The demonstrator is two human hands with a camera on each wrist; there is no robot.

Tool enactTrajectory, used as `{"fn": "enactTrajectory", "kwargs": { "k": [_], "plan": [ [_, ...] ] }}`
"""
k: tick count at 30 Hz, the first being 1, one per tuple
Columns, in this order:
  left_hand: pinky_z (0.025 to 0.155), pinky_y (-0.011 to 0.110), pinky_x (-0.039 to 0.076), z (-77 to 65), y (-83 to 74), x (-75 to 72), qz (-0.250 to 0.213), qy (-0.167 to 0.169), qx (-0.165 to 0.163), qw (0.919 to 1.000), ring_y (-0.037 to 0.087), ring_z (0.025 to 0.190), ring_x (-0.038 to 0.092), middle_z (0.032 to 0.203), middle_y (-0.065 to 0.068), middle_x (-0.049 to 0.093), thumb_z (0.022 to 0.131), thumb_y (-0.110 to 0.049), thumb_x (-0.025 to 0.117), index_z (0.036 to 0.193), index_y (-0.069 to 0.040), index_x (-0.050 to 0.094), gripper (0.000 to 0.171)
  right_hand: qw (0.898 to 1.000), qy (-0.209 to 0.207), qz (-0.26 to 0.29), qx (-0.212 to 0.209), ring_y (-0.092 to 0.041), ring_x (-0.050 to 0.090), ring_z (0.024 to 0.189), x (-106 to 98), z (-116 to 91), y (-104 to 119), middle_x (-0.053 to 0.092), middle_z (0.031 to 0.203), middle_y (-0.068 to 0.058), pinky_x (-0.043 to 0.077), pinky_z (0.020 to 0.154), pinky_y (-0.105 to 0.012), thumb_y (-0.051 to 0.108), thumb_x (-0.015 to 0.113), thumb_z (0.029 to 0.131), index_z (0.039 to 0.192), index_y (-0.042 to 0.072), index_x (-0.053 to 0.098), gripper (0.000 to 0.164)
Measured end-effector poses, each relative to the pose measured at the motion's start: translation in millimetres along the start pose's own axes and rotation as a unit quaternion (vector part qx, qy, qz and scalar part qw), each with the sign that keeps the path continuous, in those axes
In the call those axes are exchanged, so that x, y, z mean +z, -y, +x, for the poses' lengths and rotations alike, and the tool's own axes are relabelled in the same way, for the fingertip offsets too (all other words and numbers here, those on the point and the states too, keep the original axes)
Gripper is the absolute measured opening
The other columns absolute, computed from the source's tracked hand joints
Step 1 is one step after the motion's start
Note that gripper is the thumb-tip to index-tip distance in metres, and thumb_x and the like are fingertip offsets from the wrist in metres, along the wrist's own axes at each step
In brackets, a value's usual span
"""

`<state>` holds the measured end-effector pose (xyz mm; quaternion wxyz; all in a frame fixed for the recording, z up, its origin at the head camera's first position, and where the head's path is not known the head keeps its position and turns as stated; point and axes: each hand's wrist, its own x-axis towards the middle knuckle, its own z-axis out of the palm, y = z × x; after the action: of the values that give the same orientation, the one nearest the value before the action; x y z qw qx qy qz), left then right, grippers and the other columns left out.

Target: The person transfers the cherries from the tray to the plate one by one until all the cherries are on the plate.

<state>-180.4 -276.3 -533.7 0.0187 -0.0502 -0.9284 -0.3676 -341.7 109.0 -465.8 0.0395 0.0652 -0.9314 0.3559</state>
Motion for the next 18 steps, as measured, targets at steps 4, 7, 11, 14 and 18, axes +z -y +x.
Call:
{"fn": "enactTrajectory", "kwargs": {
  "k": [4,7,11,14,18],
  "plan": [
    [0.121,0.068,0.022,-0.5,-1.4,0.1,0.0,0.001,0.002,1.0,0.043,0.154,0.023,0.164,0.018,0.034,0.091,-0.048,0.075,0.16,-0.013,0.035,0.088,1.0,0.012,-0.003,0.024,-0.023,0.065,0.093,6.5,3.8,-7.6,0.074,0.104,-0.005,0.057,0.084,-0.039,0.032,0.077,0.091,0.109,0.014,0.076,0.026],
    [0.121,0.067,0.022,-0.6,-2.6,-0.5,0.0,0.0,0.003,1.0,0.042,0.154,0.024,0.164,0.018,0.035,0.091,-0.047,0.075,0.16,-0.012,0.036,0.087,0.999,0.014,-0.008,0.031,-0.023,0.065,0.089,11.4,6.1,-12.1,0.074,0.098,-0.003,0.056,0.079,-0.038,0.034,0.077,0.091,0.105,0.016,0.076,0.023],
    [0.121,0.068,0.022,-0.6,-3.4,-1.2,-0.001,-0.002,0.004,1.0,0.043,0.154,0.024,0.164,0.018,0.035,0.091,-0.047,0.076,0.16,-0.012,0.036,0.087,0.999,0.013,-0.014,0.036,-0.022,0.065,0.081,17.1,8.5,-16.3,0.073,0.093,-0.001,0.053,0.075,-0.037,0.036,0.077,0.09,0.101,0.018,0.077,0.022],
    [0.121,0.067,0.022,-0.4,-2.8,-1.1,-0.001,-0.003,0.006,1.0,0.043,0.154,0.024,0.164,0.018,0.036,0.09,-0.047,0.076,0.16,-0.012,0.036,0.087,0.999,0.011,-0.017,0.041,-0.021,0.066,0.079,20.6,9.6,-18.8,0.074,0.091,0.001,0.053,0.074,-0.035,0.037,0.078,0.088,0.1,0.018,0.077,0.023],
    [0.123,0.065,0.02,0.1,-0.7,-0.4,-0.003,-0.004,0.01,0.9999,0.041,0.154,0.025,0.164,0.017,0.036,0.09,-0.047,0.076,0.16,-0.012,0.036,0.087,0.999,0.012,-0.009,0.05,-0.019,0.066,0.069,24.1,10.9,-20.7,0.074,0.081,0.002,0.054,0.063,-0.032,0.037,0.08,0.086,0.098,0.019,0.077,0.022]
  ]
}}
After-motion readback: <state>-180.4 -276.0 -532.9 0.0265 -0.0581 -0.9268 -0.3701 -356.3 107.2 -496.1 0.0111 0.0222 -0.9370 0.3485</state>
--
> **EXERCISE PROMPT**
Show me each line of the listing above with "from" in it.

> **EXERCISE OUTPUT**
The other columns absolute, computed from the source's tracked hand joints
Note that gripper is the thumb-tip to index-tip distance in metres, and thumb_x and the like are fingertip offsets from the wrist in metres, along the wrist's own axes at each step
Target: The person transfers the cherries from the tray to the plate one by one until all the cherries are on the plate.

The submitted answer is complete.